If forward-compatibility in that respect is important then I see a couple ways to work around this:

  1. Expose a closed-world API in which users can mix and match the objective functions provided as part of MoveIt a la carte, but do not allow them to implement arbitrary cost functions. This is the API you'll find in many of Drake's optimization modules which only expose objectives which fit into the problem structure they are formulating.
  2. Build out a declarative optimization API (as you will find in Drake's MathematicalProgram or Julia's JuMP.jl) which can be introspected to identify structure.

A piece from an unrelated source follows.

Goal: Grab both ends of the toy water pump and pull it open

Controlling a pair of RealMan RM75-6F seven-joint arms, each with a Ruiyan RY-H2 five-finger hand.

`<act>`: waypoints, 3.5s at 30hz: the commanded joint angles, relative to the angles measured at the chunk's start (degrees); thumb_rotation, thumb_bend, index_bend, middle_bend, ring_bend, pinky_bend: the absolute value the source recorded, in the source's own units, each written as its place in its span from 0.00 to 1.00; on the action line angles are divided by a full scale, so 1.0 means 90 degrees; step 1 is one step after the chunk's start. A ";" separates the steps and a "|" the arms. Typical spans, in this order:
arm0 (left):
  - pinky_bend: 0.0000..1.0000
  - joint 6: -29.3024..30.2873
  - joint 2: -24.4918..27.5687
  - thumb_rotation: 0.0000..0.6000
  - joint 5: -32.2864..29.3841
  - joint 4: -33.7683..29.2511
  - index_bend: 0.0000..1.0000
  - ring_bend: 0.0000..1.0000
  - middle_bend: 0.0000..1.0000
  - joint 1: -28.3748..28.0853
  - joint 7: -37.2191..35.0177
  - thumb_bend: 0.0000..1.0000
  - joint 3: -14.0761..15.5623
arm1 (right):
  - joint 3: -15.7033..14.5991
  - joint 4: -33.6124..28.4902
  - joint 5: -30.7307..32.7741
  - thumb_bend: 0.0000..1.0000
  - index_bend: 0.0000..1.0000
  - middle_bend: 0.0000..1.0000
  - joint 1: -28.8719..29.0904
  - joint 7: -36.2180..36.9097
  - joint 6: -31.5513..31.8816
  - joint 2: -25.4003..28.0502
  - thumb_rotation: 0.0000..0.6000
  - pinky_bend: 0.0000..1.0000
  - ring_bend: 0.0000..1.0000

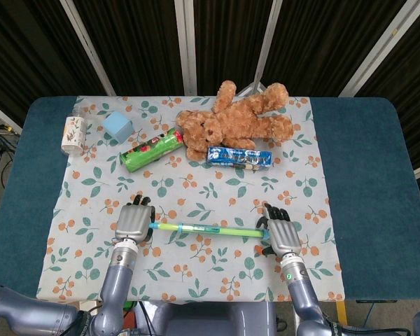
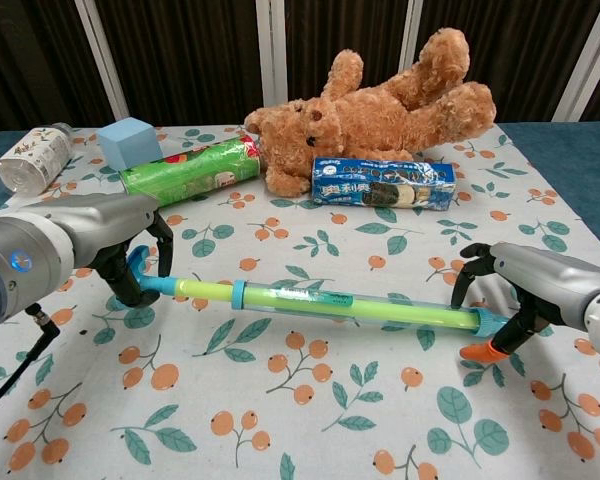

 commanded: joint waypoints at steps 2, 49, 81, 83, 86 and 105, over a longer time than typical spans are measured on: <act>0.32 0.0015 0.0016 1.00 0.0020 -0.0005 0.65 0.10 0.17 -0.0010 0.0005 0.53 0.0036 | -0.0012 0.0045 -0.0002 0.25 0.45 0.08 0.0021 0.0034 -0.0019 -0.0027 1.00 0.00 0.00; 0.32 -0.0005 0.0475 1.00 0.0169 -0.0338 0.66 0.10 0.18 0.0091 -0.0283 0.53 0.0357 | 0.0223 0.0093 0.0195 0.36 0.71 0.17 0.0102 0.0065 0.0263 0.0614 1.00 0.00 0.02; 0.32 -0.0351 0.1688 1.00 0.0551 -0.0836 0.68 0.10 0.18 0.0443 -0.0864 0.53 0.0765 | 0.0436 0.0360 0.0612 0.36 0.71 0.17 0.0068 0.0231 0.0257 0.1221 1.00 0.00 0.02; 0.32 -0.0349 0.1758 1.00 0.0587 -0.0871 0.68 0.10 0.18 0.0454 -0.0882 0.53 0.0782 | 0.0459 0.0400 0.0655 0.36 0.71 0.17 0.0064 0.0240 0.0261 0.1275 1.00 0.00 0.02; 0.32 -0.0381 0.1848 1.00 0.0573 -0.0902 0.68 0.10 0.18 0.0459 -0.0904 0.53 0.0789 | 0.0491 0.0449 0.0725 0.36 0.71 0.17 0.0062 0.0274 0.0225 0.1348 1.00 0.00 0.02; 0.32 -0.0444 0.1986 1.00 0.0620 -0.0933 0.68 0.10 0.18 0.0452 -0.0963 0.53 0.0878 | 0.0505 0.0566 0.0975 0.37 0.71 0.17 0.0062 0.0300 0.0186 0.1510 1.00 0.00 0.02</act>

A motivating example of this expanded API may be to reuse your objective function between an optimizing local planner, such as OCS2, and a global planner, such as RRT* from OMPL. To do so, additional information about the cost function structure would be needed, including partial derivatives of the cost w.r.t. the state.

Python API

I think it would be very productive to consider how a cost-function API could be exposed to the Python library in an efficient way. Exposing the functional callback interface to directly call into a Python function is the obvious solution, but it would be very slow if the cost function is evaluated many times. It would be more efficient for the Python side to describe the shape of the cost function, which is then evaluated entirely in the C++ code. For example, instead of implementing a simple linear cost function like this:

def cost(x):
  A = [...]
  b = [...]
  return A * x + b

You could implement it like this:

problem = ...
A = [...]
b = [...]
problem.AddLinearCost(A, b)

I wouldn't be surprised if this results in a 100x speedup of using the cost function API from Python.

Termination

In the interest of making this high-level API generic, you may want to consider adding some options for termination conditions. Check out SciPy's optimization toolbox for examples here. Ideally the user could supply an absolute tolerance (tolerance which disregards the magnitude of any particular solution component) and a relative tolerance (error is considered relative to the size of each solution component). These general tolerances would then be passed down and respected by the solvers, if possible.

In addition to making the API easier to use, it would also make it much simpler to do cross-solver benchmarking with equivalent solution tolerances.